Mumbai: The Bombay High Court on Monday while refusing to grant an interim stay on notification of a fact checking unit (FCU) under amended Information Technology (IT) Rules said that the same was not necessary in view of the “categorical submission” by Union government that political opinions, satire and comedy are aspects not sought to be linked to “the business of the Central Government.”
The court also noted that notifying the FCU would not result in an irreversible situation as any action taken post notifying the FCU would always be subject to the validity of the challenged amended Rules.
“The balance of convenience tilts in favour of the non-applicants in view of the categorical submission made by the learned Solicitor General that political opinions, satire and comedy are aspects not sought to be linked to “the business of the Central Government,” Justice Chandurkar said in a detailed 27-page order.
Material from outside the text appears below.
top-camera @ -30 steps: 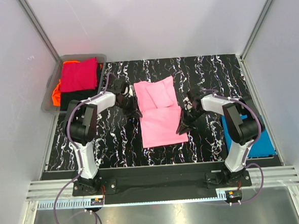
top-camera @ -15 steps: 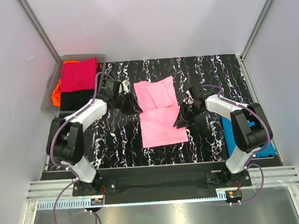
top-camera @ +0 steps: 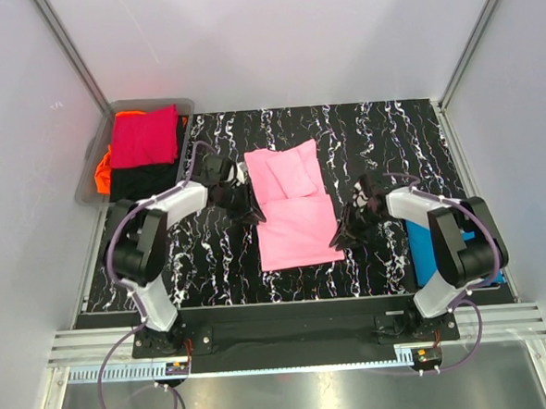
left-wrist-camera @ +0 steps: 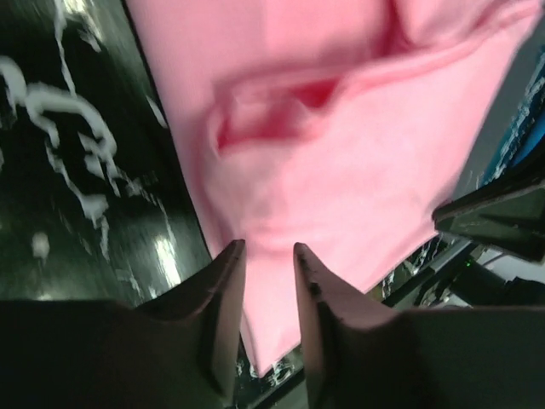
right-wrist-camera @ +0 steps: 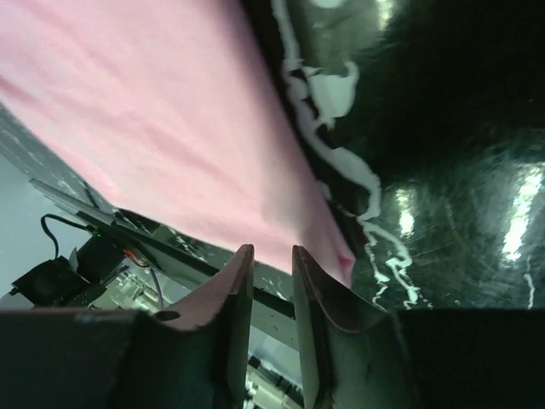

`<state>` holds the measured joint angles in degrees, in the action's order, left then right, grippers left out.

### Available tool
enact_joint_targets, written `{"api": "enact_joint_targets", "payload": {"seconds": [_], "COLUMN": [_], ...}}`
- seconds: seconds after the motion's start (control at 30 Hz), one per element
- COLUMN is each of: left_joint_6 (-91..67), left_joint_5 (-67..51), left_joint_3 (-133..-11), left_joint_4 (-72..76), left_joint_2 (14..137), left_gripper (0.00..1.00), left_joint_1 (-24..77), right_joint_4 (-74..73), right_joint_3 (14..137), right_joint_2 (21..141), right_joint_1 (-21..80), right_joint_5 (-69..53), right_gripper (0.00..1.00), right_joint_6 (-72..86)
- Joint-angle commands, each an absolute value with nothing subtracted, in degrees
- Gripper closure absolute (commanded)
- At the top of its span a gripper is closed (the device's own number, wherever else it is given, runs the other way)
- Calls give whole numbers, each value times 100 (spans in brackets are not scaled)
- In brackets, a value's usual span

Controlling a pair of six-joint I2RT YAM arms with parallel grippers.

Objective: Fold and stack the t-shirts
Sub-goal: Fold the tshirt

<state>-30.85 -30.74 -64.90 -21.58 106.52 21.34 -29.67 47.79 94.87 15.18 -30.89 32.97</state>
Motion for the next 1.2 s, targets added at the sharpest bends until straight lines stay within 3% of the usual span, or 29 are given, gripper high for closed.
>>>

The judge further noted: “This situation when pitted against larger public interest leads me to opine that grave and irreparable loss is not shown to result if the FCU is notified warranting the passing of an interim direction of not notifying the FCU till the challenge to Rule 3(1)(b)(v) of the Rules of 2021 as amended in 2023 is finally decided.”
Hence, Justice AS Chandurkar said that in his opinion no case was made out to direct the Union government to continue its earlier statement that it would not notify the FCU pending hearing of petitions challenging the amendment to IT Rules.
The HC passed the order on applications filed by standup comedian Kunal Kamra and others seeking interim stay on the notification of the FCU till final verdict in their petitions against the amended IT Rules.
The pleas against the Rules were referred to Justice Chandurkar after a bench of Justices Gautam Patel and Neela Gokhale, on January 31, gave a split verdict.
The Centre amended the IT Act last year which empowered the Central government to flag “fake, false and misleading” news pertaining to the government on social media through FCU.
Senior counsel Navroz Seervai, for Kamra, had argued that expressions “fake, false or misleading” are vague and undefined thus being susceptible to gross abuse and misuse. Similarly, the expression “business of the Central Government” has been stated in wide terms which would encompass each and every activity of the Central Government resulting in the Rule travelling beyond the empowering Section which is Section 87 of the Act of 2000.
Seeking an interim stay, Seevrai said that since one judge ruled against the amended rules, the case was made out for the reference judge to stay the notification.
However, Solicitor General Tushar Mehta submitted that the union has resorted to the least restrictive mode keeping in mind the relevant constitutional provisions. It was only the business of the Central Government that was sought to be brought within the purview of the FCU and the object was to identify fake, false or misleading information in that regard. There was no object of either preventing or controlling satire, comedy or diverse political opinions, Mehta had contended.
Justice Chandurksr said that the pleadings indicated that prima facie petitioners are social media users “in contradistinction to defined intermediaries” under Section 79 of the Act of 2000.
The court noted that the petitioners apprehended being targeted, if the FCU was notified , since there was likelihood of exchange of information in the form of political discourses or comments, political satire etc.
However, the court relied on Mehta’s submission that the rule intends only to deal with government business in its strict sense and that it did not aim or attempt to prevent satire, sarcasm or political comments, while refusing to grant interim stay.
The matter will not be referred to the bench of a justices Patel and Gokhale to pass an order with regard to interim stay on FCU notification. With Justice Chandurkar's opinion, the Centre would get clearance to notify the FCU under the Rules.